Logo que o que ensina é aprendido, ela passa a ser um mero exemplo do que ensinou,
dotado, no máximo de um valor histórico.
(...) A obra se torna supérflua. Assim quem quiser aprender sobre a Lei de Gravidade
fará melhor lendo um livro de física clássica do que os “Principia” de Newton, cujo
texto original tem hoje apenas um valor histórico.
Assim, também , hoje mais vale ler sobre “Fontaine” e ver as suas fotos do que
contemplar uma de suas réplicas (a obra “original” desapareceu há muito tempo).
O mesmo jamais poderia ser dito de uma obra dotada de valor estético, como “Lês
Démoisellles d´Avignon” de Picasso, ou o soneto “Salut” de Malarmé, cujas presenças
são insubstituíveis.
Supor que uma obra importante do ponto de vista cognitivo fosse necessariamente
importante do ponto de vista artístico ou estético foi um equívoco comum da vanguarda
e de seus admiradores.
Por outro lado, não perceber, ou negar que uma obra estética ou artisticamente
insignificante (“Fontaine” é o caso clássico) pudesse ter uma grande importância
conceitual e histórica, foi o erro dos detratores da vanguarda.
Não só o feito da vanguarda enquanto vanguarda foi primariamente conceitual, mas o
que com esse feito se aprendeu pode ser enunciado em poucas palavras. Aprendeu-se,
de uma vez por todas, não ser possível determinar nem a necessidade nem a
impossibilidade – em princípio – de que a arte empregue qualquer forma concebível.
Abriu-se para ela uma infinidade de caminhos possíveis, porém contingentes. O
“gênero” revelou-se como convencional e perdeu toda importância. A obra de arte não se vale
de direitos hereditários ou de prerrogativas de família. Isso não significa que todas as obras se
equivalham, mas que cada uma é antes um indivíduo do que um membro de uma espécie o
gênero e que é enquanto indivíduo que exige ser considerada.
Ora, o caminho até essas descobertas – que, no fundo, são o desdobramento de uma só – já foi
cumprido e não tem como se estender. Não é possível ir “além” ou voltar “aquém” delas. Nesse
sentido, não há mais vanguarda. O seu percurso já foi cumprido e nenhum artista o crítico
moderno pode dar-se ao luxo de ignorá-lo.
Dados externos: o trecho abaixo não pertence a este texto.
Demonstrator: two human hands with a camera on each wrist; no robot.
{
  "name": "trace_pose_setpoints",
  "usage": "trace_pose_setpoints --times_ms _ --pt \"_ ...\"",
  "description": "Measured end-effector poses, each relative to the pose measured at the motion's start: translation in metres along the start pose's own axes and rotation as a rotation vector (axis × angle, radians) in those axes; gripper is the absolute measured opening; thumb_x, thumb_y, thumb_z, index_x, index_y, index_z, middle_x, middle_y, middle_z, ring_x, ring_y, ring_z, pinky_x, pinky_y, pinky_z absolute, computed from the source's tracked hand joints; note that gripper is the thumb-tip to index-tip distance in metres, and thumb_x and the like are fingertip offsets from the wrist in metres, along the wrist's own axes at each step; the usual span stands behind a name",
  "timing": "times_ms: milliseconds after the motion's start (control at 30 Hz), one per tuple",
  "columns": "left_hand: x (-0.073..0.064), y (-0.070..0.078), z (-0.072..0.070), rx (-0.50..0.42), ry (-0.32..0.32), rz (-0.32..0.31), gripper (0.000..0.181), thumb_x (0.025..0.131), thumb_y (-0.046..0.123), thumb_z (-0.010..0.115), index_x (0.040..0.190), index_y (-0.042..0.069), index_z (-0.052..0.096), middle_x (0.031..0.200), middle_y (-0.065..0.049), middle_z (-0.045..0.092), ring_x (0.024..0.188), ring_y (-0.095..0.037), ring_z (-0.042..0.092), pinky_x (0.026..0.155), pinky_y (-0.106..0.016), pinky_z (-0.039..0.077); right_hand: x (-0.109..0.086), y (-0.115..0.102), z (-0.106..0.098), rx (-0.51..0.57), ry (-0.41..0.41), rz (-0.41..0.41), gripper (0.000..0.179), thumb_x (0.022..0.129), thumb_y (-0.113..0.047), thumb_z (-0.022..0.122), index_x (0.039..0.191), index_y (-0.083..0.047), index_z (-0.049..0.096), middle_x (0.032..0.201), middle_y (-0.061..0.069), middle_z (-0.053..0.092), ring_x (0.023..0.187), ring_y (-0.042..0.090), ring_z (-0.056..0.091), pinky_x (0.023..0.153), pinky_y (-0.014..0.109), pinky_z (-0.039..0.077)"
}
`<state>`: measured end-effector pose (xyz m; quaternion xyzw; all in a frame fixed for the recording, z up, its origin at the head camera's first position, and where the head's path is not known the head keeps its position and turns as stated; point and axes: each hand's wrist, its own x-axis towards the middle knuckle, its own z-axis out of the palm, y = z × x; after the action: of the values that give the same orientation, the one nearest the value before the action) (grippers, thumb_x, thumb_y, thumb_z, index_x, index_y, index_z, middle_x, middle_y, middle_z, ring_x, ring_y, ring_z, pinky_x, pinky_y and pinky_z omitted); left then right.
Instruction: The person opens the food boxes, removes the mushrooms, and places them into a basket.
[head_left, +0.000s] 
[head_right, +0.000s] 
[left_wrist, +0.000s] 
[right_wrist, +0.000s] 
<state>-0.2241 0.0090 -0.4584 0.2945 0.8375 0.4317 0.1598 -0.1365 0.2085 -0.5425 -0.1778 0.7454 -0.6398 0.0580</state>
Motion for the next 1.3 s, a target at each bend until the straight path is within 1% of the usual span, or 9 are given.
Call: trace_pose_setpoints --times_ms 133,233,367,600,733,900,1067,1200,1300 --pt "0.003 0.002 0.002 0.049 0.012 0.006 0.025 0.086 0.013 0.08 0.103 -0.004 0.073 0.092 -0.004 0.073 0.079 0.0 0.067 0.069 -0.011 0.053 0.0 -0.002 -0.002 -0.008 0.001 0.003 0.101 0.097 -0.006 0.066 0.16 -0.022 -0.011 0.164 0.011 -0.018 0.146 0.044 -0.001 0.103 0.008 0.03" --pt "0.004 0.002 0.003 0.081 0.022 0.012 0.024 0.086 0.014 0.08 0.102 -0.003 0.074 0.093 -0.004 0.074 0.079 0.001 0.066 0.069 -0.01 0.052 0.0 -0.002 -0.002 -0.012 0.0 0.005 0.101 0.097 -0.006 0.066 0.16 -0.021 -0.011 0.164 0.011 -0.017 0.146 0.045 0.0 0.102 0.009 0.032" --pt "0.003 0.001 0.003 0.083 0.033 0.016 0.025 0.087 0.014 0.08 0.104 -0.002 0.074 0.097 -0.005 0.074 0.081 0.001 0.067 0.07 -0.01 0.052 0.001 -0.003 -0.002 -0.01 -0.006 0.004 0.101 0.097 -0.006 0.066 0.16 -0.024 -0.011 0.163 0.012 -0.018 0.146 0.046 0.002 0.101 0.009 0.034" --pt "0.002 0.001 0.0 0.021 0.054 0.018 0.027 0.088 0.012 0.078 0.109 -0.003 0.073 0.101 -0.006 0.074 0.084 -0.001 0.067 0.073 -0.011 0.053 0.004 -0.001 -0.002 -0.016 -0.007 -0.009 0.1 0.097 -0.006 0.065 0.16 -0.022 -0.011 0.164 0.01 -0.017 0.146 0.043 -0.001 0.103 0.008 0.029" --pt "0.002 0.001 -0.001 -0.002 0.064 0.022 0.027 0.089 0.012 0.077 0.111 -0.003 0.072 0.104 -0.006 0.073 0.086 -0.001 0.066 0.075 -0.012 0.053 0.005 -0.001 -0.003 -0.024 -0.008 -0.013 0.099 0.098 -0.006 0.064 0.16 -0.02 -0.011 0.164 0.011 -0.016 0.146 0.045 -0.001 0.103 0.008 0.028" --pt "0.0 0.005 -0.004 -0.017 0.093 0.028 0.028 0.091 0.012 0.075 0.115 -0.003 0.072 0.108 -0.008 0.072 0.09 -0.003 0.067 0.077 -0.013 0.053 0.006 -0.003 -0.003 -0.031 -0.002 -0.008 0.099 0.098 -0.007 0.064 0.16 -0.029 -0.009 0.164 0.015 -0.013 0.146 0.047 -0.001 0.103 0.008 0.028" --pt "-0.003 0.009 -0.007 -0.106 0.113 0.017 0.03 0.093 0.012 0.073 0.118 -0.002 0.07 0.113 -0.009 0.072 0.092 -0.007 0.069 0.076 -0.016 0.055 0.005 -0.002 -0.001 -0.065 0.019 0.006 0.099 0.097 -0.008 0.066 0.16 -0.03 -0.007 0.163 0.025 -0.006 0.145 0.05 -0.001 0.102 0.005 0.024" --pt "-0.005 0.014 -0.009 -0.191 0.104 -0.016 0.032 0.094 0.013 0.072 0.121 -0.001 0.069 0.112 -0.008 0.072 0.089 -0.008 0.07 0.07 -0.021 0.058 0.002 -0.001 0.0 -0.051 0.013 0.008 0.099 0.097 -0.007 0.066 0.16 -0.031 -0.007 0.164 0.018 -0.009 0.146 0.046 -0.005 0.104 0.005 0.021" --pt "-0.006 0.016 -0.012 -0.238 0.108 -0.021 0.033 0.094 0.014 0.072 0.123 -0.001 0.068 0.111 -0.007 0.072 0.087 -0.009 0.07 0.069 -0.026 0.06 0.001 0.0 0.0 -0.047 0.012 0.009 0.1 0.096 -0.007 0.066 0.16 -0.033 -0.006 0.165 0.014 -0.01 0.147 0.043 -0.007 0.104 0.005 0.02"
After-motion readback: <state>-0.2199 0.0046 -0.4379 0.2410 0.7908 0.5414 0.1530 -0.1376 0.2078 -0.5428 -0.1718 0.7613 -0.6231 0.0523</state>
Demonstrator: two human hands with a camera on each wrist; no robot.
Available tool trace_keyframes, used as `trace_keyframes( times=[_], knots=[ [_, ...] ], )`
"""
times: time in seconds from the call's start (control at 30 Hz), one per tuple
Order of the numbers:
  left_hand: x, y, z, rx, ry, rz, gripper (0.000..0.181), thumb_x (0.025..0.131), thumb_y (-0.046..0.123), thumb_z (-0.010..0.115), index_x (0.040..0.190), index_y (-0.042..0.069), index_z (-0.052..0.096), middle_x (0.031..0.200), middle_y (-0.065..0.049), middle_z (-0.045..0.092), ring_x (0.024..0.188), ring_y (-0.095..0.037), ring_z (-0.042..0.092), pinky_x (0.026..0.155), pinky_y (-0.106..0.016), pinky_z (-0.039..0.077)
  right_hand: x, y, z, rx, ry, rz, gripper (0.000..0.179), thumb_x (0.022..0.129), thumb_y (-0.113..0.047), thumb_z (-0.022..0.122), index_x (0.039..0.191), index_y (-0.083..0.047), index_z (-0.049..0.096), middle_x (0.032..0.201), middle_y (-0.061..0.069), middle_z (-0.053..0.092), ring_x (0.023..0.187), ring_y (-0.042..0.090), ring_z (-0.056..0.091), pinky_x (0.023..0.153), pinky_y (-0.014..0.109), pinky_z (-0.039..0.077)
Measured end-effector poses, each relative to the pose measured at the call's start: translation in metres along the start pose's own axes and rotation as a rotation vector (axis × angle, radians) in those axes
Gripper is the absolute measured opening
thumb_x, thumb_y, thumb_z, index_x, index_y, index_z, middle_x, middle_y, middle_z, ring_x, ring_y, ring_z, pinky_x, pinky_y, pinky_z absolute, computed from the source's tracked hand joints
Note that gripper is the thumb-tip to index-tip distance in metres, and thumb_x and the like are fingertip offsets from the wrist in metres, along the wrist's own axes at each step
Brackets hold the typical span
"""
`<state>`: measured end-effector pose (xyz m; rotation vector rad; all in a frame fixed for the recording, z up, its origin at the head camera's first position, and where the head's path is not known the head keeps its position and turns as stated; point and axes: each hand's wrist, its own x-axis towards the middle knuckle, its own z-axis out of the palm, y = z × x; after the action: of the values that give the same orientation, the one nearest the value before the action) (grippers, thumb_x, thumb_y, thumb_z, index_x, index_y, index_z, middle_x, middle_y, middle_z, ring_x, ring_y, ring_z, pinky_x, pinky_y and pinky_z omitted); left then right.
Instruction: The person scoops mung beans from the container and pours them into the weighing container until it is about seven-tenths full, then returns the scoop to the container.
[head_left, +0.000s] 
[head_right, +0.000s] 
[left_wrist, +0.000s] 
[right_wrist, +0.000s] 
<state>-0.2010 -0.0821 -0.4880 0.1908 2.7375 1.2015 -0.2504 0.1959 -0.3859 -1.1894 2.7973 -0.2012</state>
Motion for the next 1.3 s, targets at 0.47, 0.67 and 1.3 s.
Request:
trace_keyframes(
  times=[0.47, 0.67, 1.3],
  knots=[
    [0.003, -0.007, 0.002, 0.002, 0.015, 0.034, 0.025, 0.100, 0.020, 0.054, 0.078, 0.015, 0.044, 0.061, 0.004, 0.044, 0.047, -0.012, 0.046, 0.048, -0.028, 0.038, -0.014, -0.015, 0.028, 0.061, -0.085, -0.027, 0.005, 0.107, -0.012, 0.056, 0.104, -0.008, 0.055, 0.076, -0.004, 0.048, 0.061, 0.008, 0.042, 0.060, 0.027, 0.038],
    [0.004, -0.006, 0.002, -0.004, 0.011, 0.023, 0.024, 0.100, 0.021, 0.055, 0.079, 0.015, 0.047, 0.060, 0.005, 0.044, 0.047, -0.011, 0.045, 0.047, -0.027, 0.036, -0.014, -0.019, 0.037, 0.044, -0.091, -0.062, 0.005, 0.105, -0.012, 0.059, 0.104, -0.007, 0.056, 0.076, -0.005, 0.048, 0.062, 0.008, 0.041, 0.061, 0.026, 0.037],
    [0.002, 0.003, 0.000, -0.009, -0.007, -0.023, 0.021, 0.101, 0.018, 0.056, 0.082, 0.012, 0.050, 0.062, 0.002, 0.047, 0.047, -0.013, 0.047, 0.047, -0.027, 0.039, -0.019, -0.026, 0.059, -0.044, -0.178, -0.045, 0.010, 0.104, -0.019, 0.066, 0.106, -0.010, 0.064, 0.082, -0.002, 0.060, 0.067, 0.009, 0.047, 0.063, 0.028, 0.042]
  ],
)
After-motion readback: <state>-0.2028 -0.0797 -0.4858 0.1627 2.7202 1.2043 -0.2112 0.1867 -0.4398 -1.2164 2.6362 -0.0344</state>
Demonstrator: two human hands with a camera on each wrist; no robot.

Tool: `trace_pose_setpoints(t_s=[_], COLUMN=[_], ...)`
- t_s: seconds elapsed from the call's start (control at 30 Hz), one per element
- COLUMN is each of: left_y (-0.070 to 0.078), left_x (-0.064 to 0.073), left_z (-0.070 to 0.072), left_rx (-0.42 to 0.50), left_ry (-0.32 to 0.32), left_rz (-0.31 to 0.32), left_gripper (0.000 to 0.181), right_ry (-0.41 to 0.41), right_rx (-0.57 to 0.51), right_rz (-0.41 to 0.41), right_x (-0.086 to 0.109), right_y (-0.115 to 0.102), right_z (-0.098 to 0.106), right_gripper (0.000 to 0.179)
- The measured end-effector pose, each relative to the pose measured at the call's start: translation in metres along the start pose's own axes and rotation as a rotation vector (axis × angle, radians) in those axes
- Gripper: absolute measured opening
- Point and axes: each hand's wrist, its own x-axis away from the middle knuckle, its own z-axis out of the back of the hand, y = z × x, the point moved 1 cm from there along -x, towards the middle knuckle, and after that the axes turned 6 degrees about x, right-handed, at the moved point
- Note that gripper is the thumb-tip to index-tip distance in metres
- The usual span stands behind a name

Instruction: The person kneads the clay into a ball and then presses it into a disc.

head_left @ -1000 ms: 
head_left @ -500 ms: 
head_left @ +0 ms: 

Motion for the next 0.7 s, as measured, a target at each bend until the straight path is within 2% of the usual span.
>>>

(...) Vanguarda é o destacamento que progredindo à frente do exército, abre caminho para este,
de modo, que analogamente, dizem-se vanguarda também os artistas que, progredindo à frente
dos demais, abrem caminho para estes, então essa designação só é de fato inteiramente
adequada aos artistas cujo progresso não pode deixar de ser reconhecido e assimilado pelos
demais.
Tal é o caso do progresso cognitivo que acabo de descrever, que não se dá na arte experimental
contemporânea.
Conceito: representação mental de um objeto abstrato ou concreto, que se mostra
como um instrumento fundamental do pensamento em sua tarefa de identificar,
descrever e classificar os diferentes elementos e aspectos da realidade. Segundo a
tradição racionalista da filosofia ocidental, de Platão (427-348 a.C.) a Hegel (1770-
1831), a manifestação da essência ou substância do mundo real.
Gênero: cada uma das categorias em que são classificadas as obras artísticas,
segundo o estilo e a técnica. Dicionário Houaiss.